Radiotherapy treatment for cancer
Introduction
External or transcutaneous radiotherapy which uses a radiation source placed at a distance from the irradiated tissues, and the irradiation of healthy tissues located in the path of the beams cannot be avoided.
- Conformal radiotherapy :
Targets the tumor in all 3 spatial directions while avoiding radiation damage to healthy tissues and organs surrounding the tumor.
- Intensity-modulated radiotherapy
IMRT is a 3D conformal radiotherapy in which the fluence (quantity of photons per unit area) of the beams is modulated during the session.
- Proton therapy
Allows ultra-targeted targeting of tumors close to fragile organs such as the brain or spinal cord.
- Brachytherapy
Consists of placing radioactive sources directly in contact with the tumor.
- Indications
- Curative:
- Small tumors, radiosensitive or inoperable tumors.
- Local recurrence, lymph node metastases.
- Palliative:
- Large tumors
- Inoperable patients (general problem)
- Basic concepts
- Dosimetry
Study of the doses received by the different points of the irradiated volumes.
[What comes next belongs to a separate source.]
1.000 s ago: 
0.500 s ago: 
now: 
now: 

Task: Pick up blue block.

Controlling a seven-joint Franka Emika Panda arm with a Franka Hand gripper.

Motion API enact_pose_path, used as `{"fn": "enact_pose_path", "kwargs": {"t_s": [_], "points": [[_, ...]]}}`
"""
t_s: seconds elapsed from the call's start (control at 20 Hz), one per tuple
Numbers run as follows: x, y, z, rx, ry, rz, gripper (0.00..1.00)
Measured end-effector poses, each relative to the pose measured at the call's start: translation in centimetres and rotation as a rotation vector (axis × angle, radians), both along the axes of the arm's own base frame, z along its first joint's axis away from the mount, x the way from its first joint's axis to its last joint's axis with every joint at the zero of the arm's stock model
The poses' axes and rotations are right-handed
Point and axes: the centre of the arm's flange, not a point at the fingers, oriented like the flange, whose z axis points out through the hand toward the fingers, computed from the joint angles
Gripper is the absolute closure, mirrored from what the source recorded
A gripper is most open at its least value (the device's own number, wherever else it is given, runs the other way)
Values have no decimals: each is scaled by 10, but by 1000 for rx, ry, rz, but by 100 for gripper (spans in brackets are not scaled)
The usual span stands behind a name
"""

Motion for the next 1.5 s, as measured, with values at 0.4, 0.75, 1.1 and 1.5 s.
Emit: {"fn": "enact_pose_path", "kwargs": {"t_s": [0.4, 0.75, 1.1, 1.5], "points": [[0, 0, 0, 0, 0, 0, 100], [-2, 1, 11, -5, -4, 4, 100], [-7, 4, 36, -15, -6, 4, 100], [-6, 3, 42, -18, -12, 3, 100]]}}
Expressed in Grays (Gy).
- Target volume
Corresponds to the tumor volume to be reached by the rays in the same position in order to control the regression of the tumor and limit the after-effects on the surrounding tissues.
- Irradiation fields
In the case of VADS tumors, these include:
- The salivary glands
- The jaws
- The teeth
- The lymph node areas
Radiotherapy treatment for cancer
CB TUMORS: Jaws, Teeth and Salivary Glands
Radiotherapy treatment for cancer
OROPHARYNX TUMORS: Parotids, Submaxillary and Posterior Teeth
Radiotherapy treatment for cancer
CAVUM TUMORS: Similar to those of the oropharynx with higher extension.
Radiotherapy treatment for cancer
LARYNX TUMORS: Parotids and retropharyngeal lymph nodes
Radiotherapy treatment for cancer
TUMORS OF THE HYPOPHARYNX: Parotids and sometimes submax.
- Lymph node irradiation:
- Roots of M and PM <
- HODGKIN’S DISEASE:
- Salivary glands
- ½ roots <
- Tooth germs <
- Complications and aftereffects
- Acute complications
- Complications involving the skin covering
- From the 3rd week, at 20Gys.
- Pigmentation, epidermatitis, pruritus of the irradiated area
- Hair loss.
- Repair 6 weeks after stopping TRT.
- The radio is silent
Iatrogenic, painful stomatitis induced by ionizing radiation.
Functional signs: pain, dysphagia, speech disorder.
Time to onset: 10 to 15 days after the start of TRT.
Duration: Persists 2-3 weeks after TRT ends.
Physiopathology: Mucositis is a complex biological process
We describe 4 phases:
– inflammatory phase (vascular)
– epithelial phase
– ulcerative phase
– remission phase
Risk factors:
- Dose and duration of irradiation
- Hyposialia
- The bad HBD
- Smoking
Mucositis assessment:
- Degree 0 : no alteration
- Grade 1 : dysesthesia, erythema
- Grade 2 : erythema, ulceration, solid food possible
- Grade 3 : ulceration, liquid diet only.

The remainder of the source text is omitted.